Task item: Print exactly the lines below between the line holding "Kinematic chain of" and the line holding "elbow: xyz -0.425", inclusive, and nothing more.

[Records contained in a dataset]
>>>>
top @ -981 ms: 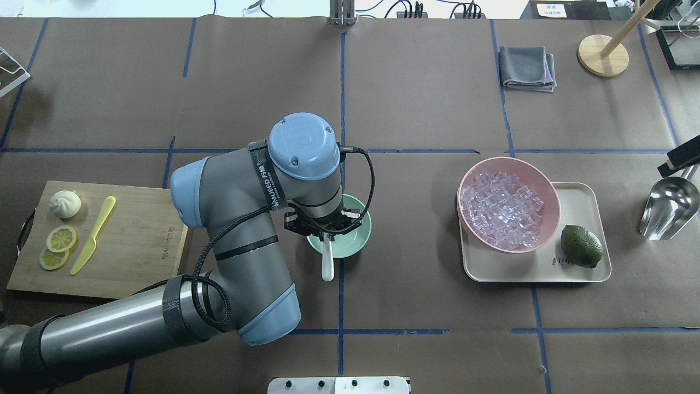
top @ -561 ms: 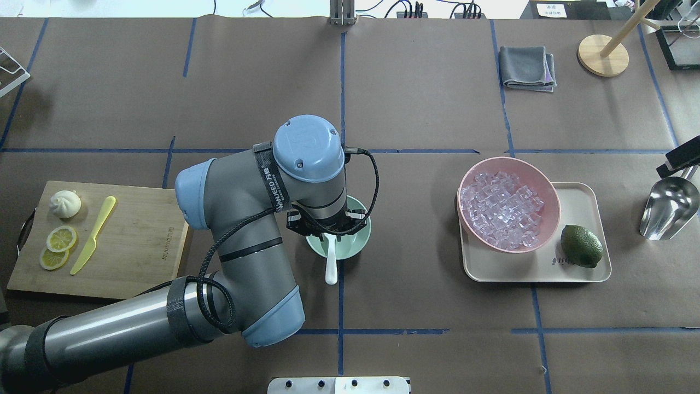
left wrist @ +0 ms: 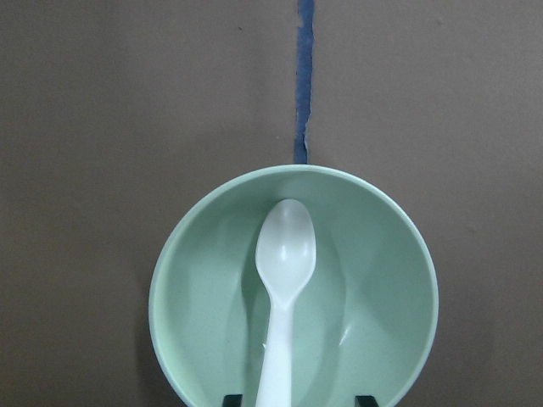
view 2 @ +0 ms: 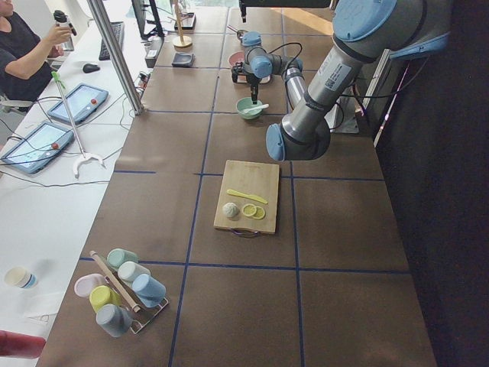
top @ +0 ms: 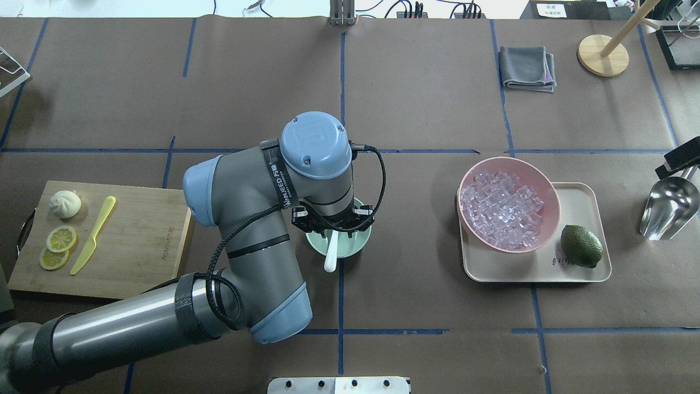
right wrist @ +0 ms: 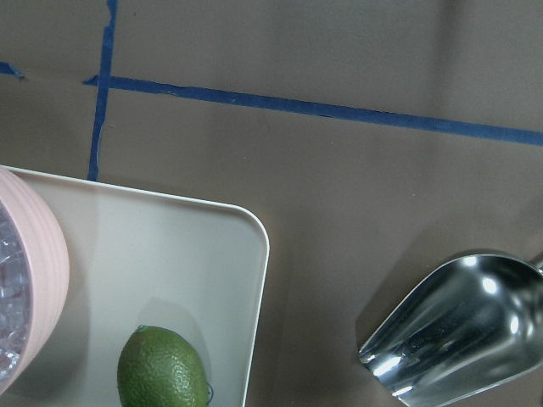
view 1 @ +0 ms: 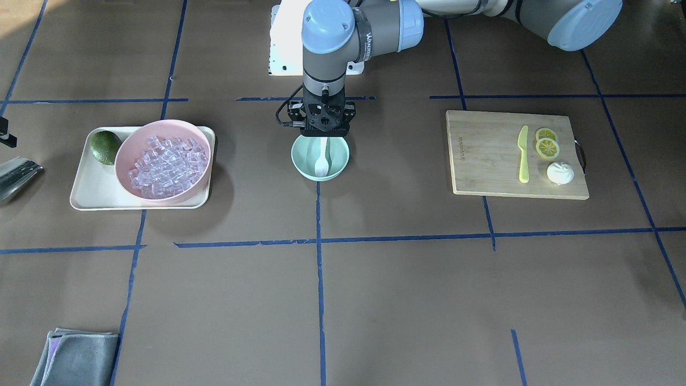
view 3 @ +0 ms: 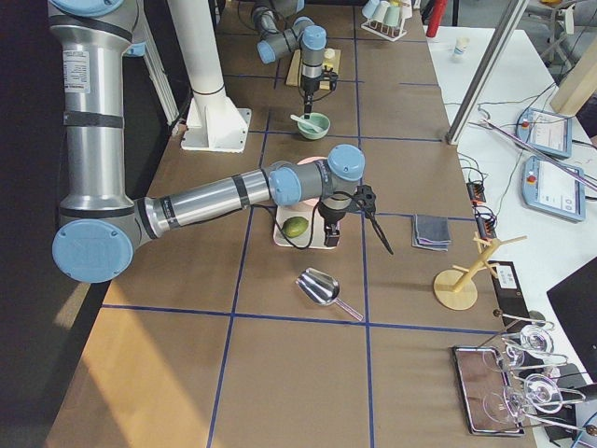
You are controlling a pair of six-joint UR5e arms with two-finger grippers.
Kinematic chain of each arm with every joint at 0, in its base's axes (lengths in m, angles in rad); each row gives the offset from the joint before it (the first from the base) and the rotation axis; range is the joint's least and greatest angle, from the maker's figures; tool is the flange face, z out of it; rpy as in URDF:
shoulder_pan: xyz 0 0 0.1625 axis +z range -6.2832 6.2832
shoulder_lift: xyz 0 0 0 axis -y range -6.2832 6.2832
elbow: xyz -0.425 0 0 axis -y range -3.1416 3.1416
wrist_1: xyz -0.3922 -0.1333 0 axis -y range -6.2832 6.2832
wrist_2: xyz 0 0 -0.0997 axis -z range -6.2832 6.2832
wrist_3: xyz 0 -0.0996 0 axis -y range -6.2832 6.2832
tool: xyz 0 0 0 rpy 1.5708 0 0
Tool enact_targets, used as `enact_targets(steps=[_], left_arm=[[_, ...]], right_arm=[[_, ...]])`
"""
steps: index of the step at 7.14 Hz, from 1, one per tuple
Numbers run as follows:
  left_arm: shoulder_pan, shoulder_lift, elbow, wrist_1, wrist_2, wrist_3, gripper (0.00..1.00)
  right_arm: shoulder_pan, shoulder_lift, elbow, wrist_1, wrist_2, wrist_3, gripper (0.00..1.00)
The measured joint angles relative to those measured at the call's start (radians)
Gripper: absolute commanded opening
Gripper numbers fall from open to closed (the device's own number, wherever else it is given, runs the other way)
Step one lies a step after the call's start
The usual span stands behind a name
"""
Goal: Put spoon and ice into bowl
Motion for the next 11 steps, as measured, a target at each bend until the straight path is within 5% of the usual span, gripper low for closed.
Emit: enact_targets(steps=[3,6,9,11], left_arm=[[-0.093,0.151,-0.201,0.008,-0.017,0.043,0.60],[-0.199,0.384,-0.410,0.020,-0.099,0.207,0.68],[-0.239,0.512,-0.481,0.012,-0.110,0.235,0.70],[-0.241,0.522,-0.482,0.011,-0.109,0.235,0.72]], right_arm=[[-0.121,0.032,0.007,0.168,-0.034,0.290,0.99],[-0.355,0.180,0.010,0.324,-0.228,0.804,0.98],[-0.507,0.323,0.016,0.184,-0.369,1.136,0.93],[-0.525,0.264,0.036,0.134,-0.396,1.170,0.93]])
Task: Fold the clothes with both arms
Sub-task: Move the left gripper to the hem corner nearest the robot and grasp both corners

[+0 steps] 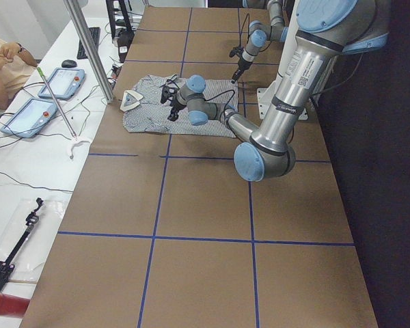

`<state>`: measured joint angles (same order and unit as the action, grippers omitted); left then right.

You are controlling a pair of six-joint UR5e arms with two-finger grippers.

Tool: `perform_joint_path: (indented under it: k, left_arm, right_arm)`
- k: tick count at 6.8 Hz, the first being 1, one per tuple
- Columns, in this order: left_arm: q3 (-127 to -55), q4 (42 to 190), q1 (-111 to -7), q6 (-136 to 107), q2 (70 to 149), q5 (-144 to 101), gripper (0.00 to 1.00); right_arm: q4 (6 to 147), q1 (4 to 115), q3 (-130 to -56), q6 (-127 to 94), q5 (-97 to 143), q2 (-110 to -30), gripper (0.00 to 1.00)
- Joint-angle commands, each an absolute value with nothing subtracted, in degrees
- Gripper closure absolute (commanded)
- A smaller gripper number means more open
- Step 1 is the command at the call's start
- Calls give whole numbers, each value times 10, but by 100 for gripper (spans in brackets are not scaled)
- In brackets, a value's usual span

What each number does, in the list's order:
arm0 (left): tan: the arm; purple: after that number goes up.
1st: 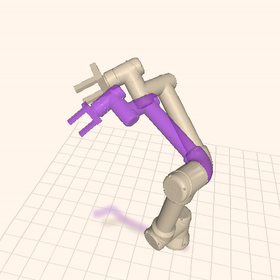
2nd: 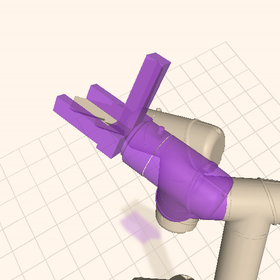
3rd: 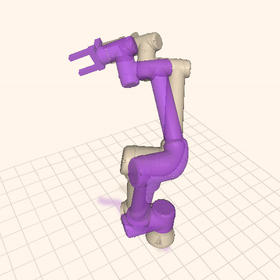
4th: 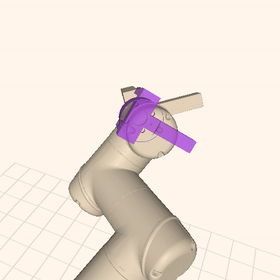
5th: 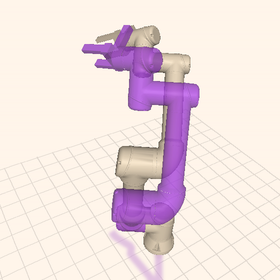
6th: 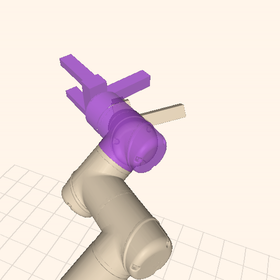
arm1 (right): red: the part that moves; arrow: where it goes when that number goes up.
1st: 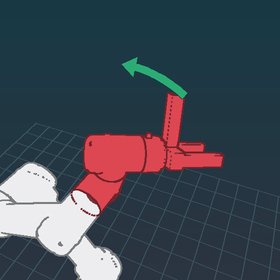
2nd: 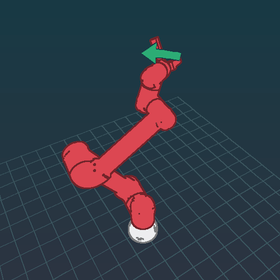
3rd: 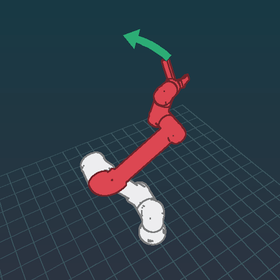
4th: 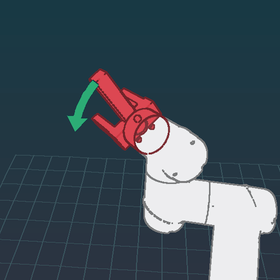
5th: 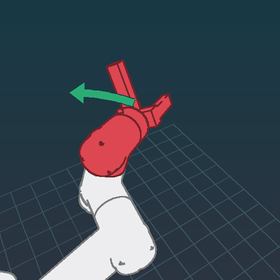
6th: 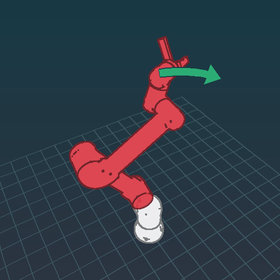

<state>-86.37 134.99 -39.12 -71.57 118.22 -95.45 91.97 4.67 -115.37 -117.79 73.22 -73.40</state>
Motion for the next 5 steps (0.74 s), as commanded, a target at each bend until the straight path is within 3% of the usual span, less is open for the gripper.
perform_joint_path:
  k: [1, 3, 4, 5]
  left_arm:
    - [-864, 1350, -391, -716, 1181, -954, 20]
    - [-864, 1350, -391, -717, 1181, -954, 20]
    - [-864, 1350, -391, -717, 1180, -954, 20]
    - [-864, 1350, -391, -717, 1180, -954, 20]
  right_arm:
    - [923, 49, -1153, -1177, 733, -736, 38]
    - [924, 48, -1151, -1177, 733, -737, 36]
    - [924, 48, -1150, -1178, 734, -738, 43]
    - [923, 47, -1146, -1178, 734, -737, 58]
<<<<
Answer area:
Kinematic chain of each arm with every joint at 0, in its base's axes (lengths in m, angles in rad); each row gives the offset from the joint before it (the first from the base) and the rotation axis; range is the joint's least and greatest angle, from the maker's figures; tool is the flange face, z out of it; rpy as in URDF:
shoulder_pan: xyz 0 0 0.1625 axis +z range -6.2832 6.2832
shoulder_lift: xyz 0 0 0 axis -y range -6.2832 6.2832
elbow: xyz -0.425 0 0 axis -y range -3.1416 3.1416

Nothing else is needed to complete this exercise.